**WHAT TO WORK ON:** With the first line below as the start and the line containing "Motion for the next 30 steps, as" as the end, copy every line between them exactly, ends included.

[[ MATERIAL PROVIDED, beginning ]]

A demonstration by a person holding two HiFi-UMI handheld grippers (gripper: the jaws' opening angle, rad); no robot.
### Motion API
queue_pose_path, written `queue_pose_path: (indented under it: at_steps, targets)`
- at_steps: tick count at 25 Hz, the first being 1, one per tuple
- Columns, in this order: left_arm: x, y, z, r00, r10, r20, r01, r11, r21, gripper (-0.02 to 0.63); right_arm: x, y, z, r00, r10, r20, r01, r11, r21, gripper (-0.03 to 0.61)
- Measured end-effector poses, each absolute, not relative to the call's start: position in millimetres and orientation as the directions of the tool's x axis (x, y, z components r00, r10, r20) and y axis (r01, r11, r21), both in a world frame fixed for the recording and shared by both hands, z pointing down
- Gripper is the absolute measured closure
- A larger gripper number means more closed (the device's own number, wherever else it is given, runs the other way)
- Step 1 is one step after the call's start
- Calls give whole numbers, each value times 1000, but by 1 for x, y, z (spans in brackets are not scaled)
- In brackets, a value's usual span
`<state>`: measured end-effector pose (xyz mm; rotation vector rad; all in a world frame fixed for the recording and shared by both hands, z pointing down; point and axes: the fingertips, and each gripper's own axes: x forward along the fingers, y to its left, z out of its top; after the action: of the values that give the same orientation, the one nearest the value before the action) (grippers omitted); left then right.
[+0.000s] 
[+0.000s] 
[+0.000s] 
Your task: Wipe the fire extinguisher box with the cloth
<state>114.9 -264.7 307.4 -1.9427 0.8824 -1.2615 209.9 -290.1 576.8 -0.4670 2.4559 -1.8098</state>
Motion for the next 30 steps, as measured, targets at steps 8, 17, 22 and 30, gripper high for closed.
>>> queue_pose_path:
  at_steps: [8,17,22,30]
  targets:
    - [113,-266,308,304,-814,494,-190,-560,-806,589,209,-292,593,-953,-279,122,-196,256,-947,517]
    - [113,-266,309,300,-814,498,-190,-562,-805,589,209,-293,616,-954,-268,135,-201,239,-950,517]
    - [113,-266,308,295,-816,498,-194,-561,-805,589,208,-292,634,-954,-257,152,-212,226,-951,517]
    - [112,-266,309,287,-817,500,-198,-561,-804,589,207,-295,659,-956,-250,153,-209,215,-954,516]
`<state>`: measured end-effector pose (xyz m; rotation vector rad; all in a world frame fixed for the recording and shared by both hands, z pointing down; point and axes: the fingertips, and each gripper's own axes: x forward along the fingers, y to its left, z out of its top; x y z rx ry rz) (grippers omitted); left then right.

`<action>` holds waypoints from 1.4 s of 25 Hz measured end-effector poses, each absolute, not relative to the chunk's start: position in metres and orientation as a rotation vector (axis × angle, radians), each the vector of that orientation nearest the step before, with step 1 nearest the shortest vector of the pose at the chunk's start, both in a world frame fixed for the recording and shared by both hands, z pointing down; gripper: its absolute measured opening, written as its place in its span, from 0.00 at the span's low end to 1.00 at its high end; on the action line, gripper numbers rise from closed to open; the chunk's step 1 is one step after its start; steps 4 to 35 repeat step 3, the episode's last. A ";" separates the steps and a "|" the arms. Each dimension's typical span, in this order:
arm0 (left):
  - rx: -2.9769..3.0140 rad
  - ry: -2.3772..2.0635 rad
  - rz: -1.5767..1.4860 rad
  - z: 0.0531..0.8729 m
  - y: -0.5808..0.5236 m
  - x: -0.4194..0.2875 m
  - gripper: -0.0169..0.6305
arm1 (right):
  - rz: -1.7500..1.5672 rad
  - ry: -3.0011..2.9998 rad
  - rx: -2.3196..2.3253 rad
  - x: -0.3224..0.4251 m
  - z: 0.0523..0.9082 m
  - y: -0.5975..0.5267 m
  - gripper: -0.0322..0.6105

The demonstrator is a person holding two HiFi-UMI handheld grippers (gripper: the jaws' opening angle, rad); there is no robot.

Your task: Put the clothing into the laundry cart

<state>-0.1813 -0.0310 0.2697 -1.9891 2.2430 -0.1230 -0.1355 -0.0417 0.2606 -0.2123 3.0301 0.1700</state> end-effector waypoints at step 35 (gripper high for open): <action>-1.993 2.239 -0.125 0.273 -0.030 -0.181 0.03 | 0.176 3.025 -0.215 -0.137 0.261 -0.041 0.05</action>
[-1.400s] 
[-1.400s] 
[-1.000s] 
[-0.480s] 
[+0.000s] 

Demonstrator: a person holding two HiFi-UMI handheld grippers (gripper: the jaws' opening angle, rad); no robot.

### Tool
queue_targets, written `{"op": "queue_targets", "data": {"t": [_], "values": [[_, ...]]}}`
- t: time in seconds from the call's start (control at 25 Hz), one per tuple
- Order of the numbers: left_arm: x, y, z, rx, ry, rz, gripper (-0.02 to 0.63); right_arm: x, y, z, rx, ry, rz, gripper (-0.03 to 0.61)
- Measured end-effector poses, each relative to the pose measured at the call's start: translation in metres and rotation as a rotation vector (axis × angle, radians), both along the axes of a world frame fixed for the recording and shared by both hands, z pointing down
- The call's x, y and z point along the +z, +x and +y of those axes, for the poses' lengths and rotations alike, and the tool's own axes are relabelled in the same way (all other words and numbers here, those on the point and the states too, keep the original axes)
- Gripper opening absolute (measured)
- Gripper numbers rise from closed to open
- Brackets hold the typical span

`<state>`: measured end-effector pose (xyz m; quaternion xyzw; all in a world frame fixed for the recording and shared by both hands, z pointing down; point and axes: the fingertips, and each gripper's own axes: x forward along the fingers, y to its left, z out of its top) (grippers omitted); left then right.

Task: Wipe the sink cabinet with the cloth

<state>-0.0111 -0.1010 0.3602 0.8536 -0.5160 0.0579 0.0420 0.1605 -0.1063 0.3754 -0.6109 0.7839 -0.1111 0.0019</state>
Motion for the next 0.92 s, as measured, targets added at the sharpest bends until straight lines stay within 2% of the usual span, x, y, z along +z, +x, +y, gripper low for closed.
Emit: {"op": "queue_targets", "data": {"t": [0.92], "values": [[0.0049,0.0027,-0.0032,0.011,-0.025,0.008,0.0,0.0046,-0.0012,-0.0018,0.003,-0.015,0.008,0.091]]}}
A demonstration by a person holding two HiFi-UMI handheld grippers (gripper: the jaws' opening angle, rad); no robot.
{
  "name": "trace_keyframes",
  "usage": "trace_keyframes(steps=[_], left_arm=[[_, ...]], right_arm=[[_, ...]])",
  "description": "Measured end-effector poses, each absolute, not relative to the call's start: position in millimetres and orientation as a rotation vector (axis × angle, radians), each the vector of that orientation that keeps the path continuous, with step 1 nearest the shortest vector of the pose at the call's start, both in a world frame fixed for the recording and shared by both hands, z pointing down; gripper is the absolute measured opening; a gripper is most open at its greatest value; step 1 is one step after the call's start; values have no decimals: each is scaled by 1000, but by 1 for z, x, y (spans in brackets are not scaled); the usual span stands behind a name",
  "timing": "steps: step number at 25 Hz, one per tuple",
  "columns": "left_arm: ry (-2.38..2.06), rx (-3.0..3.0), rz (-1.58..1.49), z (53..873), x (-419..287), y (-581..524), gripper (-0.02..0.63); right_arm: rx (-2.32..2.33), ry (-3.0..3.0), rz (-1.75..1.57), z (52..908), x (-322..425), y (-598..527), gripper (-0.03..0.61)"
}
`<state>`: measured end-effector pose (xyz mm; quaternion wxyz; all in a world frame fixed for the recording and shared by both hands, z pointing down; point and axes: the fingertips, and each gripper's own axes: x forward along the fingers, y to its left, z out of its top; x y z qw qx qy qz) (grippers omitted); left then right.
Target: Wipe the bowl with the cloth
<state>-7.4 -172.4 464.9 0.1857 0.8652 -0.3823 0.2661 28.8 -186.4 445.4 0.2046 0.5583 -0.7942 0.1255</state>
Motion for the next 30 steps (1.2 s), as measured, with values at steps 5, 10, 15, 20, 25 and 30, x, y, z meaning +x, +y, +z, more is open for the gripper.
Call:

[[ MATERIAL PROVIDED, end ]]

**ANSWER TO THIS TASK:**
A demonstration by a person holding two HiFi-UMI handheld grippers (gripper: the jaws' opening angle, rad); no robot.
### Motion API
queue_pose_path, written `queue_pose_path: (indented under it: at_steps, targets)`
- at_steps: tick count at 25 Hz, the first being 1, one per tuple
- Columns, in this order: left_arm: x, y, z, r00, r10, r20, r01, r11, r21, gripper (-0.02 to 0.63); right_arm: x, y, z, r00, r10, r20, r01, r11, r21, gripper (-0.03 to 0.61)
- Measured end-effector poses, each absolute, not relative to the call's start: position in millimetres and orientation as the directions of the tool's x axis (x, y, z components r00, r10, r20) and y axis (r01, r11, r21), both in a world frame fixed for the recording and shared by both hands, z pointing down
- Gripper is the absolute measured closure
- A larger gripper number means more closed (the device's own number, wherever else it is given, runs the other way)
- Step 1 is one step after the call's start
- Calls give whole numbers, each value times 1000, but by 1 for x, y, z (spans in brackets are not scaled)
- In brackets, a value's usual span
`<state>`: measured end-effector pose (xyz mm; rotation vector rad; all in a world frame fixed for the recording and shared by both hands, z pointing down; point and axes: the fingertips, and each gripper's own axes: x forward along the fingers, y to its left, z out of its top; after the action: of the values that give the same orientation, the one nearest the value before the action) (grippers omitted); left then right.
[+0.000s] 
[+0.000s] 
[+0.000s] 
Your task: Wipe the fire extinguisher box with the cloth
<state>114.9 -264.7 307.4 -1.9427 0.8824 -1.2615 209.9 -290.1 576.8 -0.4670 2.4559 -1.8098</state>
Motion for the next 30 steps, as measured, targets at steps 8, 17, 22 and 30, gripper high for closed.

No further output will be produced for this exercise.